My Personal Side
By Craig Hastings
One day I’ll need to have a new and different telephone number. When I became the Police Chief in Tuscola back in 1986, well before cell phones, I had two landlines that rang into my duplex. One was my own personal and unlisted number, and the other was one provided and required by the City. At that time the Police Chief was required to have a telephone number published in the local phone book. Telephones with answering service were at their peak of popularity so of course I had two of those also. I never really understood the required telephone service the city provided to the Police Chief, but I’m confident that in the years before me there was a need. This line rang into the police department and my home at the same time. I didn’t keep the city provided landline in my duplex very long because seldom did it ring, and when it did I would let the answering service screen the calls for me. I felt it was a needless expense, and since there was an answering service available it made more sense to move the phone I bought for this line to the police department and let the answering service on this phone pick up on the line at the police department and not in my home.
Nine out of ten of the calls coming into this line were prank calls anyway and most after midnight. Of course this happened because the number was published in the phone book under my name and available through information if the unwanted caller didn’t have their Tuscola phone book close to the empty case of beer they had consumed leading up to their great idea to prank the Chief. The Sheriff’s Office and all of my police officers knew my unlisted telephone number anyway so why have this second line interrupting my sleep? At the time I had it disconnected from my duplex I think it saved the City a whole $14 per month, but, back then, $14 bought a hundred rounds of practice .38 caliber bullets! Seemed like a brilliant, no brainier trade to me at the time. Yes, the six shot revolver was still the trusted duty weapon of most municipal police officers at the time, and I resisted the switch to the semi automatic pistols as my own duty weapon for years after most officers had made the jump.

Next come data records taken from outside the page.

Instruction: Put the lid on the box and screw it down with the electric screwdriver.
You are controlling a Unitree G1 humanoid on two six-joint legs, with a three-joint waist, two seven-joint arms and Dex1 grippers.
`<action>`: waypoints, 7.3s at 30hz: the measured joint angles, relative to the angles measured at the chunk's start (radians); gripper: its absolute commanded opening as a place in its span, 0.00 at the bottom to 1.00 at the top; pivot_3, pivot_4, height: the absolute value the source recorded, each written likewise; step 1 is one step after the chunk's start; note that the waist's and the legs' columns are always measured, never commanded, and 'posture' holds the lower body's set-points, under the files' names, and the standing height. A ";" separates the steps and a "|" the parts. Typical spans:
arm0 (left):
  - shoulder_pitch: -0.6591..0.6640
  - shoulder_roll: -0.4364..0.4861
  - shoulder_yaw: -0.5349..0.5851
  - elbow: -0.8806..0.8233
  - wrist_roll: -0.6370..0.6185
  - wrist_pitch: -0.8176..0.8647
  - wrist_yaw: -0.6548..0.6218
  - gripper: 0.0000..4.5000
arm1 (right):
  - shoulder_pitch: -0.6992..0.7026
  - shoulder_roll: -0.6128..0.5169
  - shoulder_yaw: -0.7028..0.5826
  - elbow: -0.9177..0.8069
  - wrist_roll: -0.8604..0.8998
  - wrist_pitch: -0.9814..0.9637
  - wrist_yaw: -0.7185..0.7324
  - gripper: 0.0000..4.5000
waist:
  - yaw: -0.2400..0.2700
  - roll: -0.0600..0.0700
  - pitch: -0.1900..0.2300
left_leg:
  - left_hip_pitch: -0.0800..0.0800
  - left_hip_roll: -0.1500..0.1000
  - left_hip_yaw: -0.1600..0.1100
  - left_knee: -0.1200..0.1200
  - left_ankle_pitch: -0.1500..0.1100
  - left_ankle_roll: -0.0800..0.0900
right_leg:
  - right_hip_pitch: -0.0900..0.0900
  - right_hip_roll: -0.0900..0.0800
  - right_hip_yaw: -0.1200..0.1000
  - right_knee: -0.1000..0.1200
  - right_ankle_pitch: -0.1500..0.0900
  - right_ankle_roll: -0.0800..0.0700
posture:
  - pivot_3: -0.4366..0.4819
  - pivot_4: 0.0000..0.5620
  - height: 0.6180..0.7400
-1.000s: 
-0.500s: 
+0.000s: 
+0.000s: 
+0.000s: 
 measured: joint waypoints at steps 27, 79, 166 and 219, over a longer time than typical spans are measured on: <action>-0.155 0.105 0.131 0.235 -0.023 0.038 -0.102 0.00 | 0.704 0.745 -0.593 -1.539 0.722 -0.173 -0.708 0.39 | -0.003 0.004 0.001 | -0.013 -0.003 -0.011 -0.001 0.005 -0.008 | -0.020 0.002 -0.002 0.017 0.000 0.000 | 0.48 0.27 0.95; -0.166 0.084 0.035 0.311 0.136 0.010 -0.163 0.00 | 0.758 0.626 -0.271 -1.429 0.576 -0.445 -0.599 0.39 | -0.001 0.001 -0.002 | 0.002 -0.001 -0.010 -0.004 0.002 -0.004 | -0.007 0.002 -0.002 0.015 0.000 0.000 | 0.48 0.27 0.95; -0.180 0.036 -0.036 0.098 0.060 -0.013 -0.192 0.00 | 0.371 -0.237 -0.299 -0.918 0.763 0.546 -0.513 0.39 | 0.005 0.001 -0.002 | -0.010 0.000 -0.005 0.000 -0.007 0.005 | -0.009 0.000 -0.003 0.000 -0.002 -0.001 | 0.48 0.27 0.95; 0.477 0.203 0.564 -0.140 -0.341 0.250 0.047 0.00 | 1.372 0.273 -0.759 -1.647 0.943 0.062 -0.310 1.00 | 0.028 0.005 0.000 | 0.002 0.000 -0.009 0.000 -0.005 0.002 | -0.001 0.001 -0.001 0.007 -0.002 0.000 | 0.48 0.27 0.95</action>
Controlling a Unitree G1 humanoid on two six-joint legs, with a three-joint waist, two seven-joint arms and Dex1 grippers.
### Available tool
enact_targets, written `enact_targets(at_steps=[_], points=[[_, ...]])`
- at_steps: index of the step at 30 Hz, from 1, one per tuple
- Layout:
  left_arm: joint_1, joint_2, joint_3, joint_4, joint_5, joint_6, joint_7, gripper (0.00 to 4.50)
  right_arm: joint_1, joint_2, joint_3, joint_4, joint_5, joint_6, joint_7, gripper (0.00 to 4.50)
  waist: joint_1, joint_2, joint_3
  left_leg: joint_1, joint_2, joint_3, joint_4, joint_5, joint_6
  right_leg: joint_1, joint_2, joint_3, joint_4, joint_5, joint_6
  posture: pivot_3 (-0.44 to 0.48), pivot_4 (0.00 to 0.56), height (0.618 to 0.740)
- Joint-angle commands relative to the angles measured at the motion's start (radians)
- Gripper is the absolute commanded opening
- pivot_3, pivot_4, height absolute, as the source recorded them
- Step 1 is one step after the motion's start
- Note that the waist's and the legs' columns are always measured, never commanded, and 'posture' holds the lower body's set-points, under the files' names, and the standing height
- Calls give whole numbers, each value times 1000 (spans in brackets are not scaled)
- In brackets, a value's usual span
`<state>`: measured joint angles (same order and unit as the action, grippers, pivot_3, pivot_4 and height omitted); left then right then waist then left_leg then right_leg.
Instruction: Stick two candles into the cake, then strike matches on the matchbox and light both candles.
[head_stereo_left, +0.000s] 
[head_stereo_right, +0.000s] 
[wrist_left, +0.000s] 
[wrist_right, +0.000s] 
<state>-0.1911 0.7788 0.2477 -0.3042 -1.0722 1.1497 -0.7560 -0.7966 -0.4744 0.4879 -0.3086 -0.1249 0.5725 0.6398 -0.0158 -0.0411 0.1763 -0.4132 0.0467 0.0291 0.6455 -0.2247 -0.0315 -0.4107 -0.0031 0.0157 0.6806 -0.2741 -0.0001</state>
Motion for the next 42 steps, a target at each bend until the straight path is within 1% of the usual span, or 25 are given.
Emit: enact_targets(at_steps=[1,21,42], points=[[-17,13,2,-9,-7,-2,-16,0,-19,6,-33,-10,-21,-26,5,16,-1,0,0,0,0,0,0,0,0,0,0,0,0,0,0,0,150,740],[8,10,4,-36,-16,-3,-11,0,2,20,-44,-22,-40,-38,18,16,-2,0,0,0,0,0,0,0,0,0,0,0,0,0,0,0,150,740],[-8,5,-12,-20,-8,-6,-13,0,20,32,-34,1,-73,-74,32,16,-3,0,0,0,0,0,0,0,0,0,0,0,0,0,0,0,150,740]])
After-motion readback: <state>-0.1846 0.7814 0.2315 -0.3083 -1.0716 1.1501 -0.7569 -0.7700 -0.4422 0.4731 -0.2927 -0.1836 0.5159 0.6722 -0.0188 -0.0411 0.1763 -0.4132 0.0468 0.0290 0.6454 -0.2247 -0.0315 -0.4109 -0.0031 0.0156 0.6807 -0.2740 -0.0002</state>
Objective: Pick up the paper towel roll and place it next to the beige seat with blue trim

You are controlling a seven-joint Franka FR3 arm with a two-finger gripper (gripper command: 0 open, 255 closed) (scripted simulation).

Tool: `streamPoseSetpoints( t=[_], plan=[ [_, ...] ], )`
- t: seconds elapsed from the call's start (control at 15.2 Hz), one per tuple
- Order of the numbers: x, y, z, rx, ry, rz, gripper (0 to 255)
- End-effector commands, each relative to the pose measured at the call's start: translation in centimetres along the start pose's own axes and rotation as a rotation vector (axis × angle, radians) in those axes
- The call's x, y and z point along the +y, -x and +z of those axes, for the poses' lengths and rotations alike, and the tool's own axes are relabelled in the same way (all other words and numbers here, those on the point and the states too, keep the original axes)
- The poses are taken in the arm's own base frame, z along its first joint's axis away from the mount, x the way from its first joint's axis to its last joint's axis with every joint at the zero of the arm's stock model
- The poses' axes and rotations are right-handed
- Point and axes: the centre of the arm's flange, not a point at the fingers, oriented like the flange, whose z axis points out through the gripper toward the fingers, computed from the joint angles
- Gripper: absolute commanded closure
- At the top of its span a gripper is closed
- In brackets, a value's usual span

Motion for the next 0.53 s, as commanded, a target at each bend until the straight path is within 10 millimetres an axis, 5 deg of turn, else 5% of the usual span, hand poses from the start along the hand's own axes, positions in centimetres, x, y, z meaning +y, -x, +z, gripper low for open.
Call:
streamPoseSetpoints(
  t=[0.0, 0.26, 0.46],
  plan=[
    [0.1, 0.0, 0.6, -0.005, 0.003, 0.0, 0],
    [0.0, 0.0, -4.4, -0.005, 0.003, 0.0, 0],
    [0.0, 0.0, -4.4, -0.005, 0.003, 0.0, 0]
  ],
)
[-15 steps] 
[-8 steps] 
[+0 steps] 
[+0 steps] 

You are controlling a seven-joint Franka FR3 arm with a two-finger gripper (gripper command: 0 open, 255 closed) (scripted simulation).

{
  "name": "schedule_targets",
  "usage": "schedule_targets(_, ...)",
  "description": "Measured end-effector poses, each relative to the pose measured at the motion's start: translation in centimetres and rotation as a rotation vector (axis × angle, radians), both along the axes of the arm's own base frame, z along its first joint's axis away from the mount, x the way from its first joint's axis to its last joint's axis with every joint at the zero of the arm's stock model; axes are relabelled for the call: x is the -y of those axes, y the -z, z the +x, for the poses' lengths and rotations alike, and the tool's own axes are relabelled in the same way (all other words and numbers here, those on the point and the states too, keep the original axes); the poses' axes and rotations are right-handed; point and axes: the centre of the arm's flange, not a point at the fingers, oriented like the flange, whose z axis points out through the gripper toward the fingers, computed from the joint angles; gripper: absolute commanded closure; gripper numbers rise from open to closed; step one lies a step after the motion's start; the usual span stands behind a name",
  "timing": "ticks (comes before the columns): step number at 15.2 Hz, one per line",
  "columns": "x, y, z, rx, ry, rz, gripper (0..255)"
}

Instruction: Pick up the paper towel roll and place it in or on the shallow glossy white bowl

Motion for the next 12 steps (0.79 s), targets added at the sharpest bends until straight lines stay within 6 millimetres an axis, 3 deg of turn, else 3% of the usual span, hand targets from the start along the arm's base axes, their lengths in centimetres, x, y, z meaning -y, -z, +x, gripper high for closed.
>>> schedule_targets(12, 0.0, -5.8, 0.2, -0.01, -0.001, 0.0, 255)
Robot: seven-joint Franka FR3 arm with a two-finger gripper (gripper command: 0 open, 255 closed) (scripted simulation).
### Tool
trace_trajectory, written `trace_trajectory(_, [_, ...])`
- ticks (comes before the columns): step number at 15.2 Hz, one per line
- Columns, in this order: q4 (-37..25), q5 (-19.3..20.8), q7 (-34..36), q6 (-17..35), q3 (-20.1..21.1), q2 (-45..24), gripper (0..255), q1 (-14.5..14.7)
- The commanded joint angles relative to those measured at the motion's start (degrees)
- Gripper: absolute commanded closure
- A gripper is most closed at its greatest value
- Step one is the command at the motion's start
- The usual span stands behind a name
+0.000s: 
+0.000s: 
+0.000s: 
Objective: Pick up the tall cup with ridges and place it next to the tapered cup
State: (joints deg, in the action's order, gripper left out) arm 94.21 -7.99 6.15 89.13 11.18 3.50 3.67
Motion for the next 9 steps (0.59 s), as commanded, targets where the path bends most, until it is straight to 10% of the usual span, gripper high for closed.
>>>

Years later, along came the cell phone and all the problems it would conjure up as it became more and more part of people’s daily lives. I’m not sure of the how and why of this, but governments debated the question: should employers of Police Chiefs and Sheriffs require these people to use their own cell phones for law enforcement purposes? Or would it be fair to provide these department heads a separate cell phone to use for business? I had a second cell phone provided to me and soon discovered this a giant pain rearward. I turned it back in and never looked back. I used my own then, and still do today. Now the problems this can cause for a police officer using his/her own phone for law enforcement can become many. It certainly has for me but not to the point I wish I carried two phones around.
The problem becomes a whole population of people I wouldn’t normally have telephone conversations with having my number. Sure I could try to every time remember to block my number from view of the people I call. However, if you had any idea how many calls I’m required to return or make during the course of my day-to-day activities you would understand why I gave up my efforts to block my number from view. Many times the people I’m trying to call won’t answer their phones unless they can screen the calls themselves. Only then will they return my calls!
Years ago, I quit answering incoming calls that I didn’t recognize just like the people that ignored my own calls to them. Add the craziness of this past year’s 500 percent increase of solicitation calls to the mix of calls from people who have acquired my number through my duties as Police Chief, and my phone can sometimes ring none stop night and day. I’m old enough to remember the time when should you miss the call coming into the single phone in your house, you never knew the phone ever rang! Years before answering machines became available. Life was so much more quiet and uninterrupted back then for sure. Today, if I might not return a call made to my cell phone I’m scolded by some, ignored by some, and always questioned, “Why didn’t you answer when I called you?”
Here’s what I want to get back to doing one day when I’m all done with being a police officer. I remember picking up my parents phone and hearing: “Number please.” We would then answer with just a three number code assigned to whoever we wanted to call. Simple, yes? If I’m not home, too bad, so be it, I don’t want to know what you want me to know until I’m home when you call and provided I’m willing to get out of my recliner, I’ll answer my phone. “So what if it’s really important Craig?” Not to worry. By then my time away from home will be counted by the minutes and not the hours and those minutes will probably number under 30. You’ll talk with me soon enough. You won’t get to leave a message, because I absolutely will not have an annoying answering machine that I have to figure out the playback buttons. You see, I want my last days here to become much simpler, the way I started in the 60’s.
One day when I’m asked why I didn’t answer my phone I want to be able to answer the question by saying: “Because I wasn’t home.” “I don’t have a cell phone, nor an answering machine, no voice mail capability, and my cats can’t speak English.” You probably will think driving millions miles around Tuscola in a police car for more than 40 years have finally taken their toll on my mind and never try to call me again. That’s okay too. I’ll still consider you a friend. A friend that has given up talking to me on a phone.